Inside the primary circuit 120, a secondary circuit 130 shown before complete introduction is also constituted by winding, on an insulating cylinder
B, conductive turns in two thicknesses separated by a thick sheet 131 of insulating material of the polyamide type or the like, so that the output terminals 132, 133 of the secondary circuit are located opposite the terminals 123, 124 of the primary circuit.

 The secondary circuit 130, covered with a heat-shrinkable material 134 before being placed inside the primary circuit 120 in which it is maintained space by end flanges 135, 136, contains a cylindrical bar 137 of ferrite elongated and placed coaxially with the axis 138 common to the cylinder A of the primary circuit 120, to the cylinder B of the primary circuit 130.

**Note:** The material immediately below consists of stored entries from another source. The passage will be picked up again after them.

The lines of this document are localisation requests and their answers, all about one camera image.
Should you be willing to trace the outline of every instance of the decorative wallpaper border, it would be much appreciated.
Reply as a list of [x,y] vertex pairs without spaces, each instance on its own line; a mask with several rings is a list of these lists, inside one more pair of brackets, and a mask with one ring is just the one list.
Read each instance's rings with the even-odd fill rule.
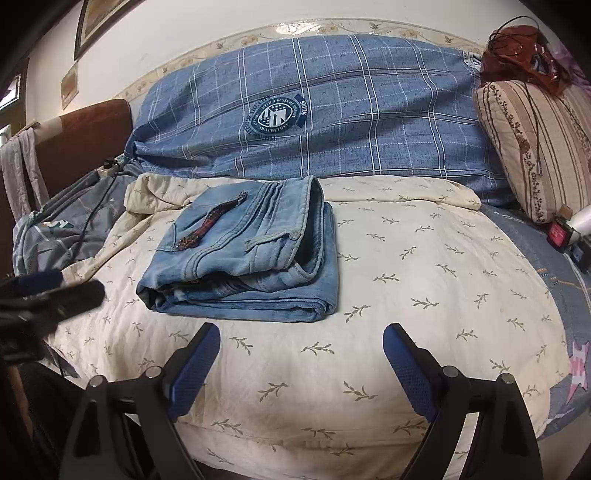
[[220,53],[238,50],[239,48],[255,43],[266,43],[268,41],[295,36],[311,37],[313,35],[342,35],[350,33],[413,38],[442,47],[473,51],[479,54],[484,52],[484,46],[478,43],[433,28],[420,27],[419,25],[366,18],[315,18],[313,20],[267,25],[212,41],[211,43],[188,51],[180,57],[170,60],[164,65],[148,72],[114,98],[123,98],[130,102],[147,93],[154,83],[175,70],[217,56]]

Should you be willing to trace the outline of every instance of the gray towel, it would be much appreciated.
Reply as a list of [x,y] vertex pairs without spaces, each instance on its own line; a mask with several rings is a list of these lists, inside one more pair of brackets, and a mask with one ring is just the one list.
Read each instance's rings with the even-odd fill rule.
[[31,181],[37,209],[49,200],[47,188],[37,164],[32,128],[20,132],[0,147],[0,170],[2,170],[8,203],[16,222],[31,213],[25,175],[28,175]]

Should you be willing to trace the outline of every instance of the blue blanket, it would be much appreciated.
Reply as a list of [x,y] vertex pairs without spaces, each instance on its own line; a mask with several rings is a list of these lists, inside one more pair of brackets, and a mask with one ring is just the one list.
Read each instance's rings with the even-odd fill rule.
[[546,241],[545,232],[531,223],[523,212],[488,205],[483,205],[480,211],[511,238],[538,271],[562,318],[563,343],[569,352],[571,374],[550,389],[549,423],[542,435],[546,437],[567,426],[591,405],[586,373],[591,340],[591,301],[583,290],[589,290],[591,278],[582,274],[567,254],[554,250]]
[[472,104],[478,68],[380,35],[254,45],[157,82],[125,156],[182,177],[442,177],[501,205],[513,195]]
[[[16,275],[57,268],[94,257],[101,249],[111,227],[125,211],[123,200],[127,185],[141,172],[127,165],[111,177],[100,178],[92,170],[77,182],[51,198],[39,212],[21,218],[14,227],[12,265]],[[72,255],[89,213],[103,198],[88,223],[76,258]]]

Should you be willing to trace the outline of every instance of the cream bedsheet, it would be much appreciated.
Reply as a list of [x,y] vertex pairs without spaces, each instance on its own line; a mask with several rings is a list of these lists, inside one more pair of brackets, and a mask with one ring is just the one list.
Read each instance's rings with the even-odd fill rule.
[[[94,276],[108,298],[60,325],[50,344],[86,377],[138,376],[162,365],[206,319],[167,316],[136,296],[164,232],[197,195],[233,179],[143,174],[95,258],[64,270]],[[259,479],[374,480],[401,474],[427,427],[383,351],[400,322],[420,347],[465,375],[512,373],[537,434],[550,387],[569,373],[556,305],[530,263],[471,190],[422,177],[321,180],[334,208],[339,307],[306,324],[213,320],[222,346],[178,431],[201,462]],[[471,416],[448,474],[457,476]]]

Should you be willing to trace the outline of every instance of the pink pattern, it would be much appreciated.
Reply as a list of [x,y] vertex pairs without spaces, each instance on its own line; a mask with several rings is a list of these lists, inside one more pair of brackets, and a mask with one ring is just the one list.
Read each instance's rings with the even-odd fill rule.
[[589,349],[589,342],[585,343],[582,348],[578,348],[573,341],[573,356],[570,357],[570,374],[573,376],[570,384],[569,396],[566,403],[573,398],[577,387],[581,385],[583,390],[587,390],[587,372],[585,371],[585,362],[587,360],[587,350]]

 According to the invention, the arrangements of the transformers of FIGS. 4 to 6 produce no notable capacitive effect at high frequencies of the order of MHz between the device of the invention and the hand of the operator or the surgeon, nor disturbances. likely to result. To reinforce this effect, the secondary circuit of a transformer according to the invention is advantageously distant from the outer casing of the handpiece by a predetermined distance greater than three millimeters.

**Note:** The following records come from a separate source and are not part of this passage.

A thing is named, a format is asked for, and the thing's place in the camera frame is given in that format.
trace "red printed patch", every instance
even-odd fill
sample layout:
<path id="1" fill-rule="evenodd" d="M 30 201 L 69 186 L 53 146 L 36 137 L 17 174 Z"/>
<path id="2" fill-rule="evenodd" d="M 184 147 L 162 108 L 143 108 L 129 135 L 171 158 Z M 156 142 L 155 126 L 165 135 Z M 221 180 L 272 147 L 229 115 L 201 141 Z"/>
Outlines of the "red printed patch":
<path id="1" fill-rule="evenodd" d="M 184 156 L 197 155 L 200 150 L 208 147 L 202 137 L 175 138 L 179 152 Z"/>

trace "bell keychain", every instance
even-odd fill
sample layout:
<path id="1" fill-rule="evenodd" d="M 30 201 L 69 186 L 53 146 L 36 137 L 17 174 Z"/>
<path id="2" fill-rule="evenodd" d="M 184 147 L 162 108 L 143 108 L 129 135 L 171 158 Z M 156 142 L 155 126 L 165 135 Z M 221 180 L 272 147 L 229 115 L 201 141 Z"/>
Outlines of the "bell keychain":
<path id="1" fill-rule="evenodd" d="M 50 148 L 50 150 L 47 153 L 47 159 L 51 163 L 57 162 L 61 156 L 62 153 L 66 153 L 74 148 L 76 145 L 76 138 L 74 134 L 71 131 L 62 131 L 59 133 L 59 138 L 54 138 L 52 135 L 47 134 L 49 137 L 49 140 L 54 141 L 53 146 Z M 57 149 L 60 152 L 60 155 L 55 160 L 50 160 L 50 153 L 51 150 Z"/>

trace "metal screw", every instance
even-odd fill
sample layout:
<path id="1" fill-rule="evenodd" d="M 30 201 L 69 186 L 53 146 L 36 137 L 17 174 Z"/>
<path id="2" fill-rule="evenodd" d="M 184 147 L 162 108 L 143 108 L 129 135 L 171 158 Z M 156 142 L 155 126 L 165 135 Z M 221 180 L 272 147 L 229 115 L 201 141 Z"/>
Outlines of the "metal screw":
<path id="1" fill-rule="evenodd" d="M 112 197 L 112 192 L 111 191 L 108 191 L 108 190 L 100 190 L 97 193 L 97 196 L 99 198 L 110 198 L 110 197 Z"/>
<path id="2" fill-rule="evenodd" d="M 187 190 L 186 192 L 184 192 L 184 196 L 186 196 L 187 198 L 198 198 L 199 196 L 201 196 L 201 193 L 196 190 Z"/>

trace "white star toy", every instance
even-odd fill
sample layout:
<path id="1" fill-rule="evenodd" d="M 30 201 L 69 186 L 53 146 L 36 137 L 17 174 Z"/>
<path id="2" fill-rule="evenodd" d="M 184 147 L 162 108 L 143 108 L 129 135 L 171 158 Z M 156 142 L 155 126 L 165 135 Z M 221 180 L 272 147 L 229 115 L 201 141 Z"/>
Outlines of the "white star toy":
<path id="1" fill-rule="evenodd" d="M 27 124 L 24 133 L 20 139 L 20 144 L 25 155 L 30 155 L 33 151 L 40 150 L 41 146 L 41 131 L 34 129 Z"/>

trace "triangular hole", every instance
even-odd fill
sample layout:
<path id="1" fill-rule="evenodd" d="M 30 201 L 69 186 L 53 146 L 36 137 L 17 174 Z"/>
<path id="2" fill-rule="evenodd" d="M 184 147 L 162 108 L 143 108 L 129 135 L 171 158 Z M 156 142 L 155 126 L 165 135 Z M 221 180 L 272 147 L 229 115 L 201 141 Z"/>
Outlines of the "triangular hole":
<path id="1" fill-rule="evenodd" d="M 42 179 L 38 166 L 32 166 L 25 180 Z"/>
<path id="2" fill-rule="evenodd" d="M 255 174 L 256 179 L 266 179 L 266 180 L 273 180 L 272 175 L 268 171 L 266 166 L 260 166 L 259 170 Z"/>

 It follows that the microscopic plasma ball obtained by the invention by means of a single active electrode during operation in bipolar mode has a stability and geometric dimensions suitable for allowing its use for surgical, medical or other operations. demanding high precision.

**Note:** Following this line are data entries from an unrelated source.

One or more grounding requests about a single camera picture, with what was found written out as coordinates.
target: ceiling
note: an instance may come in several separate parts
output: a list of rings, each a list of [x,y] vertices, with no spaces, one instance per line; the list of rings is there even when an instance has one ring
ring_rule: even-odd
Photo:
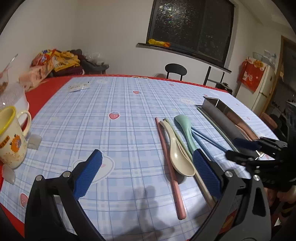
[[[240,0],[240,2],[264,26],[295,35],[290,24],[272,0]]]

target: glass pane
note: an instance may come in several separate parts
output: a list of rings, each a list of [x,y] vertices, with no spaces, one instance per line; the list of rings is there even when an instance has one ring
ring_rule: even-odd
[[[231,36],[233,9],[234,6],[228,0],[206,0],[199,53],[223,61],[227,54],[228,37]]]
[[[160,0],[153,38],[196,49],[203,0]]]

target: yellow object on window sill
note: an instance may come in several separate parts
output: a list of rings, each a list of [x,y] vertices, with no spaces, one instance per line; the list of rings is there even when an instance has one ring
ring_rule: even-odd
[[[149,44],[152,44],[152,45],[157,45],[157,46],[162,46],[162,47],[170,47],[170,43],[168,42],[163,42],[163,41],[156,41],[155,39],[149,39],[148,40],[148,43]]]

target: window sill
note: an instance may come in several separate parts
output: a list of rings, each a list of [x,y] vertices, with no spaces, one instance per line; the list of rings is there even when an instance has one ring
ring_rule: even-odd
[[[208,61],[205,61],[203,59],[200,59],[200,58],[197,58],[195,57],[192,53],[184,50],[184,51],[180,51],[180,50],[177,50],[177,49],[172,49],[172,48],[166,48],[166,47],[161,47],[161,46],[156,46],[156,45],[152,45],[152,44],[144,44],[144,43],[138,43],[136,45],[136,47],[138,48],[149,48],[149,49],[155,49],[155,50],[161,50],[161,51],[165,51],[165,52],[170,52],[170,53],[174,53],[174,54],[178,54],[178,55],[182,55],[182,56],[185,56],[185,57],[188,57],[188,58],[192,58],[192,59],[195,59],[195,60],[199,60],[203,63],[206,63],[206,64],[209,64],[211,66],[214,66],[220,70],[223,70],[224,72],[226,73],[231,73],[230,70],[226,69],[226,68],[223,68],[221,66],[218,66],[218,65],[215,65],[215,64],[212,64]]]

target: blue chopstick
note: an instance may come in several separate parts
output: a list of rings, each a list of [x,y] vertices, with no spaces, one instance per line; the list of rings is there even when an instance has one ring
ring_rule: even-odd
[[[200,141],[200,139],[198,139],[198,137],[196,136],[196,134],[193,131],[191,131],[191,134],[192,134],[193,138],[196,140],[196,142],[199,144],[199,146],[201,147],[201,149],[205,152],[205,154],[207,155],[207,157],[210,159],[210,161],[216,162],[215,161],[215,158],[213,157],[213,155],[204,146],[204,144]]]
[[[191,127],[192,130],[194,130],[199,137],[203,138],[204,140],[206,140],[207,142],[211,143],[213,146],[217,147],[218,149],[220,149],[223,152],[227,152],[228,150],[220,145],[219,143],[217,143],[216,141],[214,141],[213,139],[209,138],[208,136],[206,136],[205,134],[203,134],[201,131],[195,129],[194,127]]]

Although described with reference to particular embodiments, the invention is in no way limited thereto, but on the contrary covers any form embodiment and any variant embodiment in the context and in the spirit of the invention, in which a device with low impedance input and high impedance output has a single active electrode in bipolar mode to generate a microscopic ball of plasma at a high voltage greater than 1000 V and at a frequency close to
MHz.

Claims (7)

 1) Localized heat treatment device, of the gas supply type and low impedance electrical supply at an AC voltage less than 500 V and with high impedance output at a high voltage greater than 1000 V, characterized in that the device comprises a transformer (13, fig 4-5-6) voltage booster inside a handpiece (21 ) to supply a single active electrode (34), and in that said active electrode (34) is inside a tubular channel (36, 37) for supplying gas, so as to generate a microscopic ball of plasma for heat treatment a localized space.  2) Device according to claim 1, characterized in that the single active electrode (34) is made of a flexible refractory metal and in that the tubular channel (37) is made of a flexible insulating material resistant to a temperature higher than 1500 C.  3) Device according to claim 1 or claim 2, characterized in that the tubular channel (36) of gas supply is at least partially rigid and has a hook shape.  4) Device according to one of the preceding claims, characterized in that said single active electrode (34) is included in a treatment head (30) detachable from a handpiece (21) constituting the main body of the device.  5) Device according to claim 4, characterized in that the treatment head (30) further comprises an electrode (33) not active and not projecting from the treatment head (30).  6) Device according to claim 5, characterized in that the non-active electrode (33) is included in a tip (35) of insulating material of the treatment head (30).  7) Device according to any one of the preceding claims, characterized in that said transformer (13, fig 4-5-6) voltage booster comprises a ferrite core (102, 103, 104, 112, 137) or magnetic material analogous to high resistivity, in that the primary circuit (100, 110, 120) of the transformer surrounds said core (102, 104, 112, 137) in a compact conformation, and in that the secondary circuit (105, 113, 130 ) of the transformer surrounds said core (102, 104, 112, 1373 in a deployed configuration of contiguous (106, 114) and non-overlapping turns, located at a distance greater than a predetermined distance from said primary circuit (100, 110, 120) and of the outer casing of the handpiece (21).